By IANS,
New Delhi : The Planning Commission will on Friday launch a unique initiative to help promote coordination and improve the delivery of various services in the country to the people.
The initiative, India Backbone Implementation Network (IBIN), will seed new techniques into the service delivery system; build a network of partners to create capability to manage effective stakeholder dialogue, resolve disputes and conduct policy impact analysis; build a knowledge base of tools, techniques and examples to systematically analyze situations/challenges and proactively create solutions.

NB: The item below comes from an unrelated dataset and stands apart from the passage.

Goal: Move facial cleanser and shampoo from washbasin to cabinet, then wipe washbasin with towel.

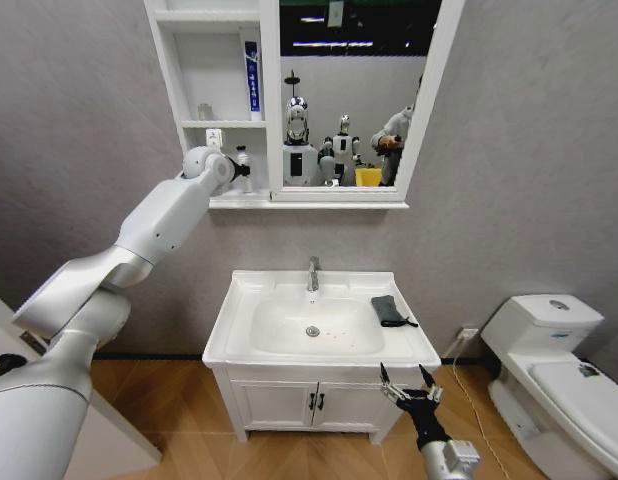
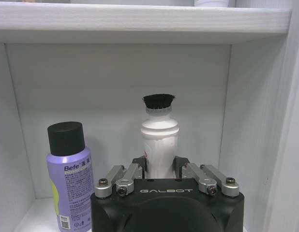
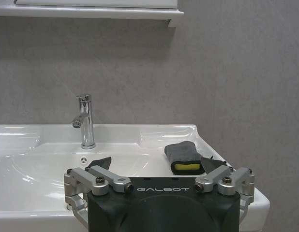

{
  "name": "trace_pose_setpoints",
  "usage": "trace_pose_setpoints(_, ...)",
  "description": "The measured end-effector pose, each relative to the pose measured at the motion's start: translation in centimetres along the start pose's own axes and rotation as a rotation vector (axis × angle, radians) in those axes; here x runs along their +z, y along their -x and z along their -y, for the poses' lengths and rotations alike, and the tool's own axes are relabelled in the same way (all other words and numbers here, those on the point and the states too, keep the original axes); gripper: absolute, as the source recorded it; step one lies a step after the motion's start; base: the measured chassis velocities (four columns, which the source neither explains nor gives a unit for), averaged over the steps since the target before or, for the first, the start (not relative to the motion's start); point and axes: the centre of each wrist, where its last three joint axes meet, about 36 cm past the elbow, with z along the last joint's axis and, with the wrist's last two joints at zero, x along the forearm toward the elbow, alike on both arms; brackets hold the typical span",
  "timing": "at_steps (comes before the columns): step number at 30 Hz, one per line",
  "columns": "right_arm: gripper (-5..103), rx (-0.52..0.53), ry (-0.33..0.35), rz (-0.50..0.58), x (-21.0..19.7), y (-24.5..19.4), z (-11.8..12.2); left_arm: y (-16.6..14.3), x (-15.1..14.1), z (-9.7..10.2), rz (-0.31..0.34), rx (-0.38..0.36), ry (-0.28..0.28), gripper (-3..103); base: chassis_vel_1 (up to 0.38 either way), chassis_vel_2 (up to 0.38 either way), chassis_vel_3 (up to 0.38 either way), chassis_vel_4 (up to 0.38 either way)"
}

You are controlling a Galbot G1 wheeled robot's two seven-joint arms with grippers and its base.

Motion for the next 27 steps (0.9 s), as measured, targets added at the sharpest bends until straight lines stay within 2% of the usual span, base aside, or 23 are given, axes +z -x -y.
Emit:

IBIN is designed to resolve bottlenecks identified by the Commission in implementation and multi-stakeholder consensus for India’s growth and development. It will serve as a backbone capability provider within the system and will support collaborative approaches to solving complex and multi-layered issues.
IBIN will do this by being a network of organizations that will provide the ‘tools and techniques’ to different stakeholders to ensure effective and efficient coordination.
“The India Backbone Implementation Network is a fantastic opportunity to resolve issues pertaining to poor implementation and lack of multi-stakeholder consensus by institutionalizing capabilities to systematically convert ‘confusion to coordination, contention to collaboration, and intentions to implementation’ across the country,” said Planning Commission member Arun Maira.
IBIN has been incorporated into the 12th Five Year Plan (2012-17).
Being jointly launched with the India@75 Foundation, IBIN works on the principle that in a highly diverse democratic country, consensus and partnership amongst multi-faceted and diverse stakeholders are the only ways to move ahead. IBIN will facilitate this process. It will enable people to “listen to each other”, help them “to identify similarities in their visions and aspirations” and make them to work together as “partners in progress”.
“We need to build a government that enables businesses, society and citizens to participate. And we need a leadership that believes in this and demonstrates by action. IBIN is a step ahead,” said India@75 apex council chairman S. Gopalakrishnan.
Chandrajit Banerjee, Trustee, India@75 Foundation said: “Coordination is the first step towards building an India@75. IBIN will lead us into a new era.”
The IBIN model is inspired by Japan’s Total Quality Movement (TQM) model that established the country as an international benchmark of quality in less than two decades. The model has also drawn from countries such as Malaysia and Singapore, and has been adapted to the Indian environment.